You don’t move up the ranks at NASA without being driven. “High achiever” isn’t an accolade; it’s an assumption. But even with an exceptional pool of talent, there’s room for improvement. In 2006, Johnson Space Center (JSC) Director Mike Coats charged Natalie Saiz, JSC’s director of HR, with improving the organization’s ability to prepare the best and brightest for large, complex program- and project-management roles.
“Program managers at NASA have the most difficult jobs,” says Natalie. “These are huge, multi-year, multi-billion-dollar programs. Program managers have to lead across the NASA centers, across functions and internationally. How do we develop our people so that they have the functional skills and experience as well as the leadership ability to be successful in these challenging roles?”
Natalie and her team developed three 18-month programs, each with a leadership component provided by CCL. The Space Systems Engineering Development Program is for lead systems engineers looking to move on to larger, more visible strategic projects. Similarly, the Project Leadership Program is for experienced technical professionals and administrators preparing for assignments that are larger in scope. Finally, for senior-level managers who are on track for program-management roles, NASA created the Program/Project Management Development Program.
All program participants are experienced leaders. They have significant and proven technical skills. They solve complex challenges, make effective decisions and are agile learners. “Developing a program for this audience isn’t an off-the-shelf process,” says Natalie. “We need to give them powerful experiences, and our partners have to establish their credibility in a very short amount of time.
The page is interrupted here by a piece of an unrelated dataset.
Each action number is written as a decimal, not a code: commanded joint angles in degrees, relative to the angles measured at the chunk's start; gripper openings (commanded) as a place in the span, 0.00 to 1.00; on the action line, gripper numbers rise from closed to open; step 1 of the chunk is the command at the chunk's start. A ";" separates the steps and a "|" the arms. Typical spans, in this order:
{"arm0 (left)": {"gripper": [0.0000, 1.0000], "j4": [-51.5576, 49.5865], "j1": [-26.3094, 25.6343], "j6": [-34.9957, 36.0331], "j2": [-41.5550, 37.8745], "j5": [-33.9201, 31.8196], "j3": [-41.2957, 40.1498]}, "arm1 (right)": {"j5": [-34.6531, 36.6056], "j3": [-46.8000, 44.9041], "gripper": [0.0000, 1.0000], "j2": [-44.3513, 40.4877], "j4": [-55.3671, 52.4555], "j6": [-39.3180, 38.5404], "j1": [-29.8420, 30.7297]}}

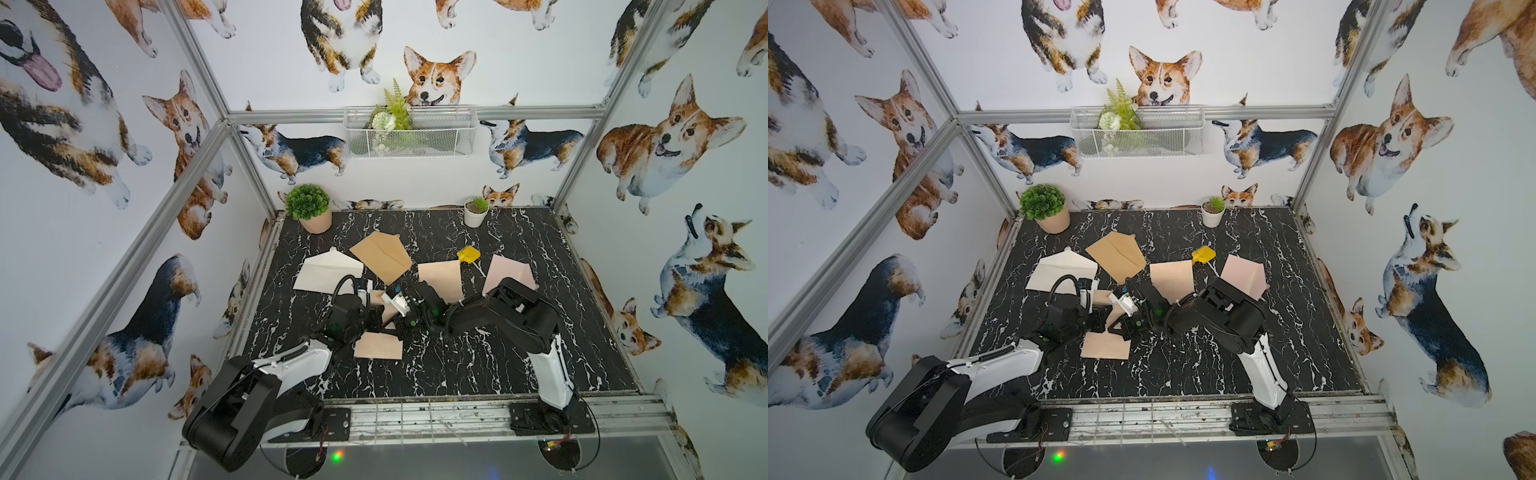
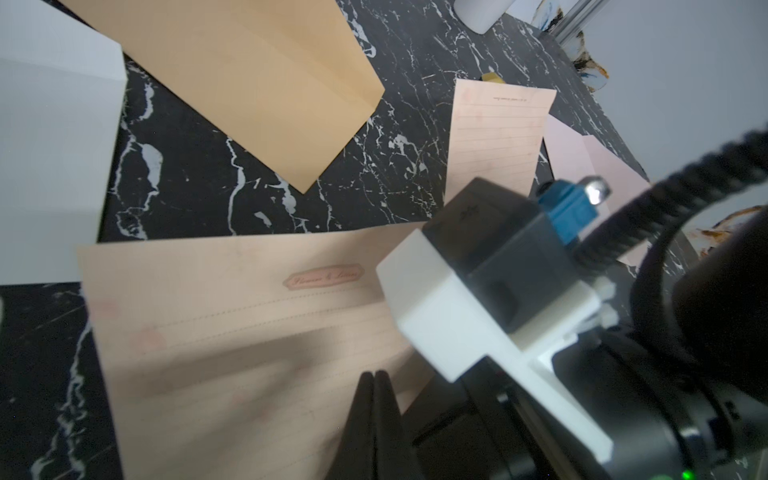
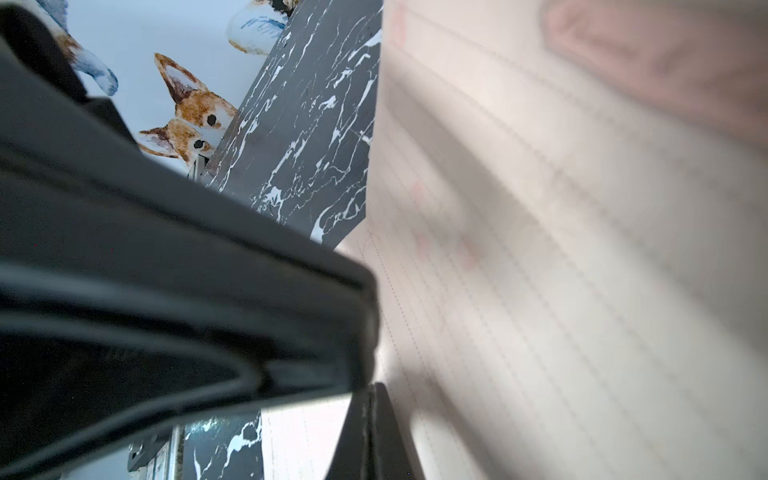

It was clear from the start that CCL had done its homework and understood the cultural context.”
That up-front work by CCL staff, led by Cindy McLaughlin, helped effectively tailor the program content and processes. During the programs, CCL could easily address issues that were significant to each group. “If you create that sort of learning environment, our leaders are receptive. They will take risks, talk in a group, try new things and learn,” Natalie notes.
At the individual level, the in-depth feedback and coaching have been extremely valuable. JSC is seeing “vast improvement” in collaboration. Taking this “win” a step further, Natalie brought in McLaughlin to facilitate a leadership retreat with Coats and his senior staff.
“NASA continues to be seen as a very important agency. Even so, we are constantly responding to political dynamics and shifting priorities,” Natalie explains. “But JSC’s commitment to improve our program and project-management leadership and to work effectively as a senior team is unwavering. We have had excellent leadership in the past, and our job is to continue that legacy.”